Thursday, June 6, 2019

Gauguin: Portraits


National Gallery of Canada
Friday, May 24, 2019 to Sunday, September 8, 2019

National Gallery, London
 7 October 2019 – 26 January 2020
 
The National Gallery of Canada is the sole North American venue for a dazzling presentation by one of the 19th century’s most influential and complex artists – Paul Gauguin.

Inspired by Gauguin’s impressive sculpture of his friend Meijer de Haan, from the Gallery collection, this landmark investigation focuses on the mature years of the French artist’s career, when he moved away from Impressionism and toward more symbolist representations in his art.





Paul Gauguin, Portrait of Madame Roulin, 1888 (detail). Oil on canvas, 50.5 × 63.5 cm. Saint Louis Art Museum. Funds given by Mrs. Mark C. Steinberg (5:1959).

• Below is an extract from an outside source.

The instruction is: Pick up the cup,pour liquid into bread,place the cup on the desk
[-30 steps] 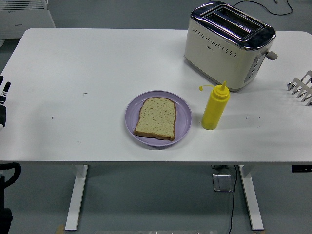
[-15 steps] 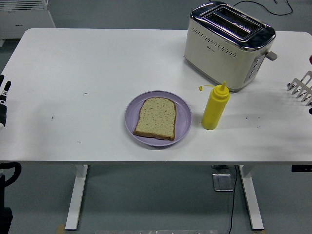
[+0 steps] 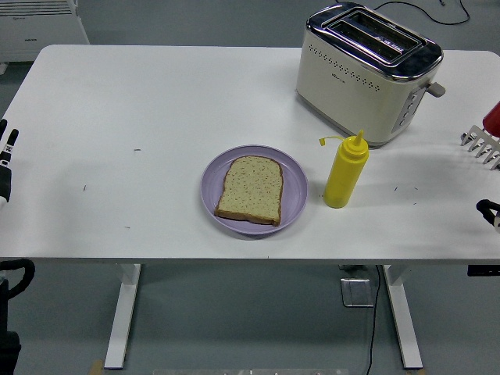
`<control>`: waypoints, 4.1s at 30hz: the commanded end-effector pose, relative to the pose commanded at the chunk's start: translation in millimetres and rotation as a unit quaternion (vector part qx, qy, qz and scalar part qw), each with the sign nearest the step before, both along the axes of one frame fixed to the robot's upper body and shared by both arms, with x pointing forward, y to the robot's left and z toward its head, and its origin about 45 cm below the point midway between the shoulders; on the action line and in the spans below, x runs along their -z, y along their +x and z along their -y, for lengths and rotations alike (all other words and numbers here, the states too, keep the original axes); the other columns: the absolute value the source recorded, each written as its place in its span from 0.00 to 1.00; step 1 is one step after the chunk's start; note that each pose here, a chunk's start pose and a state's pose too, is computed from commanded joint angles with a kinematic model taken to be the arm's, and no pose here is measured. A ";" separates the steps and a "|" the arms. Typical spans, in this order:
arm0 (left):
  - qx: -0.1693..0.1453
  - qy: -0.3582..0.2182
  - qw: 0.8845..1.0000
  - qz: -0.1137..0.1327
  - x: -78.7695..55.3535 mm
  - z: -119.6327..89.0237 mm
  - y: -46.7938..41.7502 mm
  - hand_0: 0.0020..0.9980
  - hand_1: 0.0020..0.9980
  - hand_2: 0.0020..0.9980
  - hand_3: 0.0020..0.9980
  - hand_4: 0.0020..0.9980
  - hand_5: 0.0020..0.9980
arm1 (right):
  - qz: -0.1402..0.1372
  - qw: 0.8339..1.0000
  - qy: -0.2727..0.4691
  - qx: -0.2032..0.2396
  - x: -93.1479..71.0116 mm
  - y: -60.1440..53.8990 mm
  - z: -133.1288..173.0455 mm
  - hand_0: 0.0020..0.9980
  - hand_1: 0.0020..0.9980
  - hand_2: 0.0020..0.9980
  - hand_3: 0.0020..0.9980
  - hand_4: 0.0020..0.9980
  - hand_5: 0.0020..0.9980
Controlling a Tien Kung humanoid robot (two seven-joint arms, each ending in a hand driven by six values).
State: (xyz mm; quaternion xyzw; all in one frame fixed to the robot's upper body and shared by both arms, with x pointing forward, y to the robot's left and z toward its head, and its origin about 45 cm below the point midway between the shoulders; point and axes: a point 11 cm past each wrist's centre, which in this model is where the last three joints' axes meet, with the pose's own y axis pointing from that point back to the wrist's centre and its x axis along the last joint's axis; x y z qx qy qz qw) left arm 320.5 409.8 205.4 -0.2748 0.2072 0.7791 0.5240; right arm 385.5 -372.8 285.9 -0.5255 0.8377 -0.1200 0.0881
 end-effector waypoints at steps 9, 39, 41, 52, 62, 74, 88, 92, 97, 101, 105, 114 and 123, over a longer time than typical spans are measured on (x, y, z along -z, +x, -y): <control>0.000 0.000 1.000 0.001 -0.4 0.0 0.3 0.83 0.83 0.85 0.74 0.66 1.00 | -0.022 1.000 0.001 -0.011 25.7 -3.8 -10.6 0.02 0.11 0.23 0.28 0.70 0.05; 0.000 0.000 1.000 0.001 -0.4 -0.1 0.4 0.83 0.84 0.85 0.75 0.67 1.00 | -0.068 0.995 0.023 -0.067 113.6 -17.0 -71.3 0.12 0.14 0.25 0.28 0.70 0.05; 0.000 0.000 1.000 0.001 -0.3 0.1 0.5 0.83 0.84 0.85 0.75 0.67 1.00 | -0.072 0.995 0.025 -0.066 116.4 -16.6 -71.4 0.12 0.14 0.25 0.28 0.70 0.05; 0.002 0.000 1.000 0.000 0.0 1.1 0.8 0.83 0.84 0.85 0.75 0.67 1.00 | -0.082 0.994 0.029 -0.071 124.4 -13.8 -77.3 0.16 0.18 0.26 0.29 0.70 0.06; 0.003 0.000 1.000 -0.002 1.5 1.9 0.3 0.83 0.84 0.85 0.75 0.66 1.00 | -0.091 0.993 0.029 -0.073 130.2 -11.0 -81.4 0.17 0.17 0.27 0.29 0.71 0.06; 0.002 -0.001 1.000 -0.004 2.9 2.0 -0.6 0.83 0.84 0.85 0.75 0.66 1.00 | -0.103 0.991 0.029 -0.075 139.3 -14.6 -80.7 0.20 0.25 0.34 0.36 0.72 0.08; -0.001 -0.001 1.000 -0.001 1.0 0.2 -0.1 0.83 0.84 0.85 0.75 0.66 1.00 | -0.102 0.991 0.023 -0.078 137.3 -16.1 -85.4 0.27 0.30 0.38 0.38 0.74 0.09; -0.001 -0.002 1.000 -0.001 1.1 0.0 -0.3 0.83 0.84 0.85 0.75 0.66 1.00 | -0.101 0.992 0.022 -0.077 136.1 -14.9 -86.7 0.27 0.30 0.38 0.38 0.74 0.09; -0.001 -0.002 1.000 -0.001 1.0 0.0 -0.3 0.83 0.84 0.85 0.74 0.66 1.00 | -0.102 0.992 0.019 -0.077 136.6 -14.8 -86.3 0.27 0.29 0.38 0.38 0.74 0.10; -0.002 -0.002 1.000 0.000 0.7 -0.1 -0.2 0.83 0.84 0.85 0.74 0.66 1.00 | -0.103 0.992 0.019 -0.074 137.8 -16.1 -83.5 0.27 0.29 0.38 0.38 0.74 0.10; -0.002 -0.002 1.000 0.000 0.4 -0.4 -0.2 0.83 0.83 0.85 0.74 0.66 1.00 | -0.103 0.992 0.019 -0.073 137.6 -18.0 -81.1 0.26 0.28 0.38 0.38 0.75 0.09; -0.002 -0.001 1.000 0.000 0.2 -0.5 -0.1 0.83 0.83 0.85 0.74 0.66 1.00 | -0.104 0.992 0.022 -0.074 138.3 -23.8 -80.2 0.26 0.28 0.38 0.38 0.75 0.09; -0.002 -0.002 1.000 0.001 0.2 -0.7 -0.1 0.83 0.83 0.84 0.74 0.67 1.00 | -0.104 0.991 0.021 -0.081 139.3 -26.2 -83.4 0.33 0.37 0.43 0.45 0.74 0.08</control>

Paul Gauguin, Self-Portrait with Idol, c. 1893, oil on canvas, 43.8 × 32.7 cm. McNay Art Museum, San Antonio, Texas. Bequest of Marion Koogler McNay (1950.46)

Through imaginative self-portraits – in which the artist assumes various roles – as well as his unconventional depictions of friends, family, and women in France and Polynesia, the exhibition showcases Gauguin’s extraordinary creativity in the field of portraiture.

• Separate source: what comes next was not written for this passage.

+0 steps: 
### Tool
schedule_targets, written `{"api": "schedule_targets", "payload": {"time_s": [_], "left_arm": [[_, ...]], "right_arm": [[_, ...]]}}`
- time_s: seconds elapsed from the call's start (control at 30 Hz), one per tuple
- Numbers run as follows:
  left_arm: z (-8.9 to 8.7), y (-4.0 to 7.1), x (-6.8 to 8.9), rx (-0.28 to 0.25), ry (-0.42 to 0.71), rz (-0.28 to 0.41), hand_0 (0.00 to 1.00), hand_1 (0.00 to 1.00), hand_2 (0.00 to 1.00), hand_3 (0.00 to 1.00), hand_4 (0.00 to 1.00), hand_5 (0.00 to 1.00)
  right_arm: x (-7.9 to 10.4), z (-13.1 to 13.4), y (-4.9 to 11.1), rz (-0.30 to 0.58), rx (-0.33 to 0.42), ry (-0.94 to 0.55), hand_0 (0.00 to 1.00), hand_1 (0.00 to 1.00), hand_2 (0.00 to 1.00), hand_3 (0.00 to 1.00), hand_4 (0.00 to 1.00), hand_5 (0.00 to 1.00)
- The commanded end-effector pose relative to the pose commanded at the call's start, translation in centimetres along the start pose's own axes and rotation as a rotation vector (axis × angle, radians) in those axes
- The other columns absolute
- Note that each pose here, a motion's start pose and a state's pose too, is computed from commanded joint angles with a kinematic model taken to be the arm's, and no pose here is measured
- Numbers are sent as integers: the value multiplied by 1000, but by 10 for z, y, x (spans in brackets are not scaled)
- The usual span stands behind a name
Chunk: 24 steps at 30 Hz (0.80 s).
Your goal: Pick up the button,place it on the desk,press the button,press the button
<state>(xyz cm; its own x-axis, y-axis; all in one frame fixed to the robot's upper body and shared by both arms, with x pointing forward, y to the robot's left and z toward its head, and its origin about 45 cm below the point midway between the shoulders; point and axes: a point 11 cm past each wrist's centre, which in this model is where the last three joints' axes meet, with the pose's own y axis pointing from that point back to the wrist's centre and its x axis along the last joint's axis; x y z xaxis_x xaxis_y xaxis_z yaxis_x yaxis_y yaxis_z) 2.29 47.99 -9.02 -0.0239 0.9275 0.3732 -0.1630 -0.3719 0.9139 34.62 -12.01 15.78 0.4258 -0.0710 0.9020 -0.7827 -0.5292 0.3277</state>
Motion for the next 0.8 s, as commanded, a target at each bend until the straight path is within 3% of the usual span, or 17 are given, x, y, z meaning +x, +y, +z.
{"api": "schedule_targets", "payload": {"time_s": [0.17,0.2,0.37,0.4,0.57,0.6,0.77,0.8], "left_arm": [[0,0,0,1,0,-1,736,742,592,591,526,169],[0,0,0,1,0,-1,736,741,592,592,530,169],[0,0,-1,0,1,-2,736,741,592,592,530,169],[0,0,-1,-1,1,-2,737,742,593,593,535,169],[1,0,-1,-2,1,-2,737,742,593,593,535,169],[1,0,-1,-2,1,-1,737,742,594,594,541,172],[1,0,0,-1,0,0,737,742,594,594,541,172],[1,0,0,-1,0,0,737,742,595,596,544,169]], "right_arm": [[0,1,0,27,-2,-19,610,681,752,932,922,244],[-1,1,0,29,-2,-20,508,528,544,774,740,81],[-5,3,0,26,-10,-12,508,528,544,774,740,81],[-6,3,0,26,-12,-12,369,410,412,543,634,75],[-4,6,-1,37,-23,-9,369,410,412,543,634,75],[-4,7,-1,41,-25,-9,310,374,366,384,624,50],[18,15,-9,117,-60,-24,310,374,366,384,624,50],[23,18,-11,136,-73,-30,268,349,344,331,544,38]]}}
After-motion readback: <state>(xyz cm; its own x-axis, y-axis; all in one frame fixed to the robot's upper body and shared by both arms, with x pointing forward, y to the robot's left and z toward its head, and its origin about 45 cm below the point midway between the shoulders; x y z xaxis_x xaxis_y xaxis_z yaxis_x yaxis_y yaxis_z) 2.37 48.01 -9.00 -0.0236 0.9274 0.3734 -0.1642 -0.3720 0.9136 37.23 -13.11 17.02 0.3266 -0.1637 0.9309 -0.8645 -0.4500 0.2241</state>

Paul Gauguin, 'Self-Portrait Dedicated to Carrière' (detail), 1888 or 1889; National Gallery of Art, Washington, DC; Collection of Mr. and Mrs. Paul Mellon (1985.64.20); Image courtesy of the Board of Trustees, National Gallery of Art, Washington, DC. 

Spanning the later years of his life and focusing solely on his portraits, this exhibition follows Gauguin’s move away from Impressionism towards Symbolism.

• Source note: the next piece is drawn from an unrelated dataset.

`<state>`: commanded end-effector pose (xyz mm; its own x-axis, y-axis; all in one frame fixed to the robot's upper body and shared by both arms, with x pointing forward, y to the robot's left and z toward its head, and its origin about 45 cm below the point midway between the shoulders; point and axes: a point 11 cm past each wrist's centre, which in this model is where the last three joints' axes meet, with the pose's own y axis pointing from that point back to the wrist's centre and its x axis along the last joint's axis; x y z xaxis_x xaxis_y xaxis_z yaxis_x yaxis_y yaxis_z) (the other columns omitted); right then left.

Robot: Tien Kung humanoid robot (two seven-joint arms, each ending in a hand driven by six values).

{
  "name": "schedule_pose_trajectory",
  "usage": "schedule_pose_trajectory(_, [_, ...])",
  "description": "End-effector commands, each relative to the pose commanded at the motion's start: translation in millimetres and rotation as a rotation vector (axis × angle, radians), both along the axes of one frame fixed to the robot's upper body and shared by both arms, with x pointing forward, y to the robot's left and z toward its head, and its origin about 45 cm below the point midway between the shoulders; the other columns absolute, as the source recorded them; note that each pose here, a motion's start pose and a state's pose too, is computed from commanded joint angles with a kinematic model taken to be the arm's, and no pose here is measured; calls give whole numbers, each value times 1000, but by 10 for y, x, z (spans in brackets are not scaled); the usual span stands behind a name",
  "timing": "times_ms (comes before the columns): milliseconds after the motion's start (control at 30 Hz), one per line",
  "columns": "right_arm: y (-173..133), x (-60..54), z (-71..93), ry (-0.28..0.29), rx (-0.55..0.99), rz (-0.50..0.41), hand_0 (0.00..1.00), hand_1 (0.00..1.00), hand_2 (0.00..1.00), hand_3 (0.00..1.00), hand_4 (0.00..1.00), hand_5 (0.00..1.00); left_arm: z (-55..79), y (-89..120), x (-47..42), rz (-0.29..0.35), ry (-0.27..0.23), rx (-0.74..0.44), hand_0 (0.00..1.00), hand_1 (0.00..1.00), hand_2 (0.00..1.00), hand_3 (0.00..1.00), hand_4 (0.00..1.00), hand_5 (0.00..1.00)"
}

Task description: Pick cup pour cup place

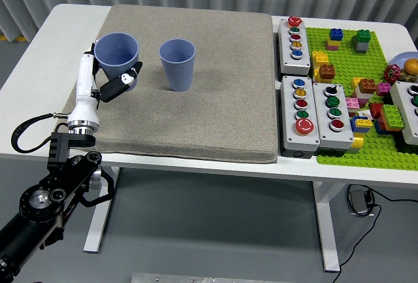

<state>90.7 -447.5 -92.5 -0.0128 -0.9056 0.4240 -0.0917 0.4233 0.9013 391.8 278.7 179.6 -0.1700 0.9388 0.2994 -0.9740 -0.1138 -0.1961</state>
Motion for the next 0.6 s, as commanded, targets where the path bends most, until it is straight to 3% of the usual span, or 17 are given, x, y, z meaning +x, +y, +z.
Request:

By adding carefully selected attributes or placing the sitter into a suggestive context Gauguin was able to make portraits that expressed meaning beyond their personalities. A group of self-portraits, for example, reveals how Gauguin created a range of personifications
 


 including his self-image as 'Christ in the Garden of Olives', 1889 (Norton Gallery of Art, West Palm Beach).

Featuring paintings, works on paper and sculptures, Gauguin: Portraits brings together a unique and unforgettable selection of works from public and private collections around the world.
Organized by the National Gallery of Canada and the National Gallery, London.

More Images

About the Artist

Paul Gauguin (1848–1903) spent part of his early childhood living in Peru, sailed the world in the French merchant marine and navy, and worked as a stockbroker. Starting out as an amateur painter, he became a full-time artist in the early 1880s and exhibited with the Impressionists. Increasingly dissatisfied with the limits of naturalism, Gauguin defied conventions of representation and experimented in different media, pushing colour and form into novel expressive capacities. He created a Symbolist form of visual art concerned with the realms of dreams, imagination and spirituality.
From 1886 onward he repeatedly spent time in rural Brittany and travelled to the French colonies Martinique (1887) and then Polynesia, seeking what he called “primitive” and “exotic” environments and subject matter. After an extended stay in Tahiti (1891–93) he returned to Paris where he aimed to confirm his role as an avant-garde leader. He left again for the islands of Polynesia in 1895 to live in self-imposed exile, cultivating his identity as an outsider seeking social and artistic liberation. Gauguin’s innovations and legacy became crucial for generations of artists both during his lifetime and well into the twentieth century.